Komunitas adat Uru memiliki 12 orang pemangku adat yang dipimpin oleh tetua adat yang disebut Tomatoa Pejujung Bungah, yang terdiri dari dua orang. Mirip ketua dan wakil ketua dalam struktur organisasi. Mereka dipilih berdasarkan garis keturunan.

Pejujung Bungah dapat diartikan sebagai orang yang memikul beban, atau yang bertanggungjawab. Diambil dari kata jujung yang berarti dibawa di atas kepala, sementara bungah adalah ‘awal’ atau ‘utama’.

Ketika Tomatoa Pejujung Bungah meninggal atau diganti, maka penggantinya bisa dari anak, saudara atau keponakan. Pemahaman atas sejarah komunitas dan faktor usia menjadi salah satu pertimbangan utama.

Pejujung Bungah bisa diganti kalau ada kelakuan yang dianggap melanggar adat atau kondisi sulit yang berlarut-larut. Indikasinya, kalau kondisi masyarakat dianggap tidak berkembang, tanaman tidak bagus, banyak macam penyakit, orang banyak sakit atau mati maka diyakini pasti ada masalah dengan pemangku adatnya.”

Pejujung Bungah dianggap sebagai orang yang memahami seluk beluk komunitas, dan kepemilikan tanah pusaka secara silsilah.

Pemangku lain adalah Sando yang berfungsi sebagai tabib atau ahli pengobatan. Ada juga Sorong yang mengurusi masalah pertanian. Sorong dijuluki Parewa Lolo Tallu, yang berari memahami tiga hal, yaitu kesehatan manusia, hewan dan tanaman.

Ada juga Bukurara sebagai penanggungjawab ritual. Lalu ada Takea sebagai keamanan komunitas, yang bertugas menangkap pelanggar adat untuk dibawa ke ketua adat untuk diselesaikan perkaranya.

Pemangku lain adalah Tomettaung yang menangani masalah pancaroba, menentukan dan waktu menanam padi.

Lalu ada juga Indobanua, yang menangani perlengkapan ritual dan membagi tugas para pemangku. Tugas Indobanua ini cukup unik. Salah satu tugasnya adalah membagi daging ke pemangku adat untuk dimakan di acara ritual atau pesta.

“Ketika acara ritual pemangku adat mendapat jatah potongan daging tertentu, tidak asal makan begitu saja. Semua menjadi wewenang Indobanua untuk membagikan. Kalau saya makan pada bagian yang disebut gasing-gasing yang berada bagian di atas paha,” kata Nene’ Evi.

Indobanua juga diyakini memiliki keahlian dalam mengelola konsumsi pada acara perkawinan atau hajatan lainnya. Ia mampu memperkirakan kebutuhan daging dan bahan makanan lainnya agar kebutuhan pesta tercukupi.

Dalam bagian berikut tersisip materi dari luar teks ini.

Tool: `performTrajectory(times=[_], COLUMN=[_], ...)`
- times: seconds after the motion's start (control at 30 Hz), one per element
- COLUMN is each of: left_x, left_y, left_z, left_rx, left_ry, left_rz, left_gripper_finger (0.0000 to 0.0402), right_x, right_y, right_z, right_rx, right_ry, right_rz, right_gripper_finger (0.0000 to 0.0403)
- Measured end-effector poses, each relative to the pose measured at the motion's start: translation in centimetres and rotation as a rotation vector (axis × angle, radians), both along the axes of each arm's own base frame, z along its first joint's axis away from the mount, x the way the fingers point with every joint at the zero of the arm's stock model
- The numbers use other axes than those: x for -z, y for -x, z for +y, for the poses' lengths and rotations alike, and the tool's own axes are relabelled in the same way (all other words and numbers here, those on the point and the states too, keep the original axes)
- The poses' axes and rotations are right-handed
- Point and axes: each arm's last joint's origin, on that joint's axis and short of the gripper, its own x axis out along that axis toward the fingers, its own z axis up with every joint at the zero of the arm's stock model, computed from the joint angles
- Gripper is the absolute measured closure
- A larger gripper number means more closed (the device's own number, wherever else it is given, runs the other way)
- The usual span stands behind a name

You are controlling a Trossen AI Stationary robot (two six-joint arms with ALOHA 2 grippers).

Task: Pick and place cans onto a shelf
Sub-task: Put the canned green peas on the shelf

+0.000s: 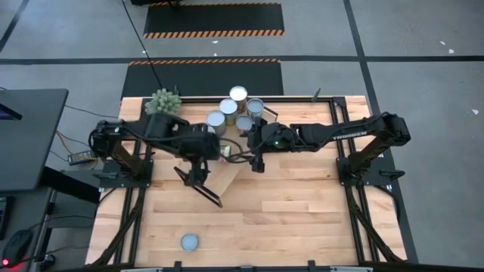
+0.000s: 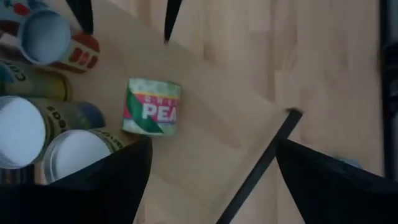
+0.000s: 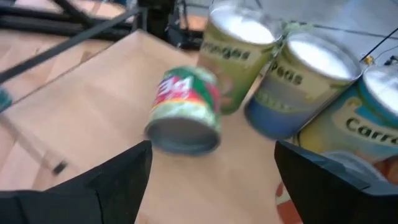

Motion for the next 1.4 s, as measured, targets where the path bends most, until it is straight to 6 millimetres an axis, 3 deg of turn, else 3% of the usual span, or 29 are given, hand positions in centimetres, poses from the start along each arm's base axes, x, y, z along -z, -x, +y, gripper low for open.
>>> performTrajectory(times=[0.37, 0.67, 0.97, 1.13, 1.4], left_x=[5.3, 6.2, 6.8, 8.3, 10.6], left_y=[-2.6, -2.6, -1.0, 0.8, 2.0], left_z=[0.6, -0.2, -3.3, -3.4, -2.9], left_rx=[0.018, -0.034, -0.023, -0.106, -0.195], left_ry=[-0.044, 0.0, 0.007, 0.004, -0.016], left_rz=[0.065, 0.089, 0.099, 0.049, -0.014], left_gripper_finger=[0.0057, 0.0057, 0.0057, 0.0057, 0.0057], right_x=[-0.9, -0.6, 1.6, 2.1, 1.9], right_y=[1.9, 1.5, -0.4, -1.1, -1.8], right_z=[2.7, 3.3, 3.6, 3.4, 2.2], right_rx=[-0.051, -0.033, -0.07, -0.063, 0.006], right_ry=[-0.051, -0.142, -0.168, -0.169, -0.108], right_rz=[0.048, 0.031, 0.056, 0.039, -0.023], right_gripper_finger=[0.0057, 0.0057, 0.0057, 0.0057, 0.0052])
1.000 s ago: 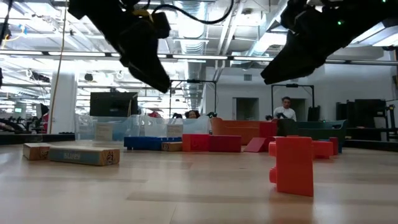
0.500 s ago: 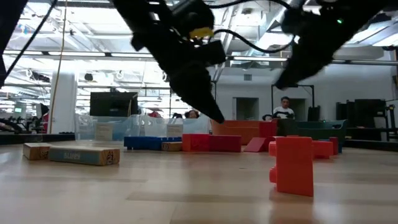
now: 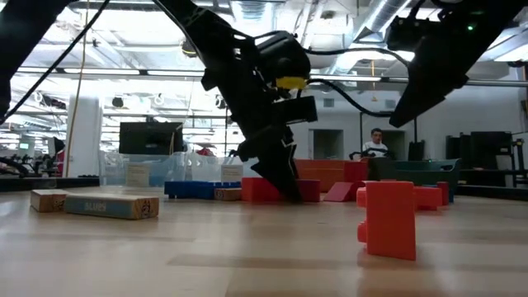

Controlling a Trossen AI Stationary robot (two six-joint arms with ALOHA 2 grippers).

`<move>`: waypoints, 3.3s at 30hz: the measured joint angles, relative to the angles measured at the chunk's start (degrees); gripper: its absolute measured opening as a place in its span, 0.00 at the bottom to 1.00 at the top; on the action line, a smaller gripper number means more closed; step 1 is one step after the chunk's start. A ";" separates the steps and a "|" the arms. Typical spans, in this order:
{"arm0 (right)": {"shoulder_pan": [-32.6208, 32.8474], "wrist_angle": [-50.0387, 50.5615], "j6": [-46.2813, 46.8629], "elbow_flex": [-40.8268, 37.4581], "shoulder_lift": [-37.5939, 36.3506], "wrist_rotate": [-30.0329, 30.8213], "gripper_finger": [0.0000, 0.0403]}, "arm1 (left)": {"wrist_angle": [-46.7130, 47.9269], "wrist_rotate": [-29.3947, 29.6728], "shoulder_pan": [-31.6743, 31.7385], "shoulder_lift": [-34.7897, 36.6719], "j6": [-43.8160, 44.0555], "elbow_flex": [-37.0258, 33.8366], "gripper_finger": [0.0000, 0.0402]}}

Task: Sort blocks
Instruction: Put the red block into the orange bin

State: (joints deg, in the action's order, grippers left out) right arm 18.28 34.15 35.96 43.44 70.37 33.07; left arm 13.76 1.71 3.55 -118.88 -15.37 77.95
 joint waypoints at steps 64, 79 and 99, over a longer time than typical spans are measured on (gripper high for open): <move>-0.50 -63.10 -43.98 -0.07 8.70 -0.73 0.70 | -47.90 -0.77 -6.45 24.53 5.34 -22.62 0.31; -1.18 -61.65 -43.95 -0.04 8.68 -0.67 0.50 | -48.00 -0.98 -6.40 24.49 5.56 -22.62 0.31; -4.27 -52.56 -40.78 -0.09 6.19 0.15 0.38 | -26.22 7.08 -5.66 26.93 8.25 -22.54 0.48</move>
State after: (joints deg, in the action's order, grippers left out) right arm 14.02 -18.41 -4.82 43.35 76.56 33.22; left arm -12.46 8.79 -2.11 -91.95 -7.12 55.42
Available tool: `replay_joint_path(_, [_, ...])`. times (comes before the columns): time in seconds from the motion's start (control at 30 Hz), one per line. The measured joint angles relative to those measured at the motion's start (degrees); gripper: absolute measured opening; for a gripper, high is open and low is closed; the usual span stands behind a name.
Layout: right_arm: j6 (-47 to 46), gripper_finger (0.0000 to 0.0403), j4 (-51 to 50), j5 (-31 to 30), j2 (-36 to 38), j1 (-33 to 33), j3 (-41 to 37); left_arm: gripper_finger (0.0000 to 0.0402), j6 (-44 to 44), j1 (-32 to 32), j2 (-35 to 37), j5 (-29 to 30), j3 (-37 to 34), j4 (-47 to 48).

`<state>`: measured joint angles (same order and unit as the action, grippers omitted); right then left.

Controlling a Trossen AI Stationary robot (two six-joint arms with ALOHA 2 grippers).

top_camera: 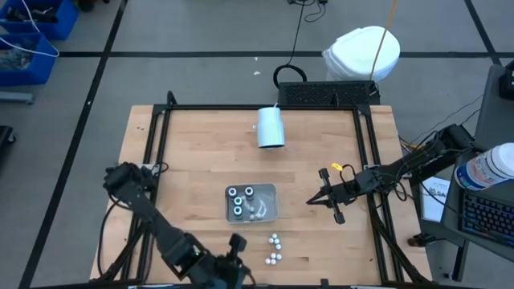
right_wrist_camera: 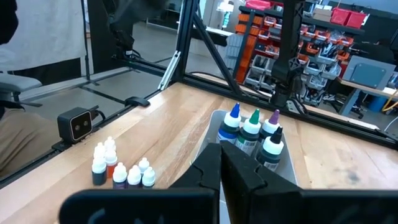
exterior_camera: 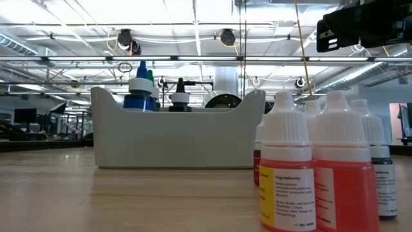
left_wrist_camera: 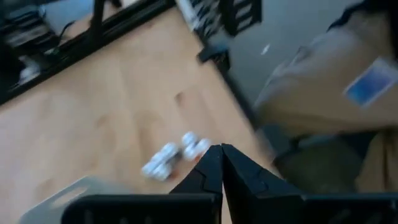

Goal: Pick & Place food coloring
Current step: Put the orange food coloring bottle into the gray bin

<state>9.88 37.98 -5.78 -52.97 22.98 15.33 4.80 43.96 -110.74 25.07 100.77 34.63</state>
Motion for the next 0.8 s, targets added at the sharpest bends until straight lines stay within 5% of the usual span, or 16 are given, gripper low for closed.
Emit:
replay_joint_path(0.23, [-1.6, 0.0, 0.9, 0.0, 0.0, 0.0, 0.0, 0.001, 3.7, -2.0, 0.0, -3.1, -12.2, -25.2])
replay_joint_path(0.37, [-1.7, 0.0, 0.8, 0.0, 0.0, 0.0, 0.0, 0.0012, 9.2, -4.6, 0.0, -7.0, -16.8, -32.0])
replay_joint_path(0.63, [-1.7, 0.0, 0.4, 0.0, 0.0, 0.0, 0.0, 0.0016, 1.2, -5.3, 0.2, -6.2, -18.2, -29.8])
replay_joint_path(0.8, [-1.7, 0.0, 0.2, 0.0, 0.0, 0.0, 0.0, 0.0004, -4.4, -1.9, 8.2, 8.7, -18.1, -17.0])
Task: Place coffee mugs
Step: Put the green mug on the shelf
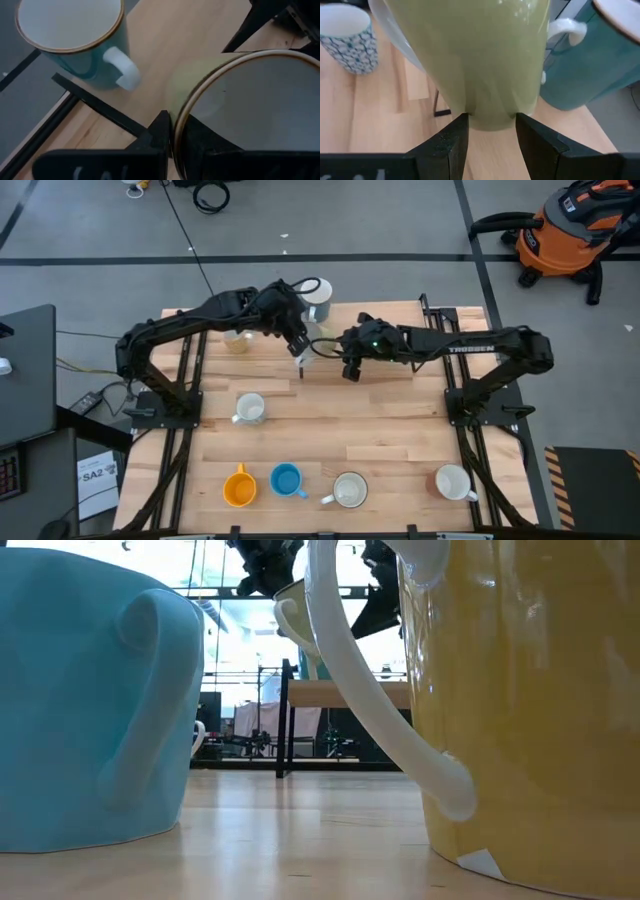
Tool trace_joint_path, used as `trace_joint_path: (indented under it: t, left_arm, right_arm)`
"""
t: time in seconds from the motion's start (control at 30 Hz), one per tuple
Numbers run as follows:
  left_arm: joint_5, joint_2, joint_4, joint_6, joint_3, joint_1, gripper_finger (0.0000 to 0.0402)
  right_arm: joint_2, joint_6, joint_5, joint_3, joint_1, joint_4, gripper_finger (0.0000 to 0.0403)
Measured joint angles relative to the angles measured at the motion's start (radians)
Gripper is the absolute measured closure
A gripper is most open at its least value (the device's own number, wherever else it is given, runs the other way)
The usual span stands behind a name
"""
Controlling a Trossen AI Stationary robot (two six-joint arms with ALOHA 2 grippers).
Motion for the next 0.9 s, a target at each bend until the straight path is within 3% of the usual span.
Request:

Pemangku lain adalah Tuan Guru sebagai imam kampung yang mengurusi masalah keagamaan.

Para pemangku adat ini mendapat fasilitas berupa lahan pusaka, sawah, lembong atau kolam ikan, yang akan diberikan kepada penggantinya yang berasal dari garis keturunannya, saat dia meninggal.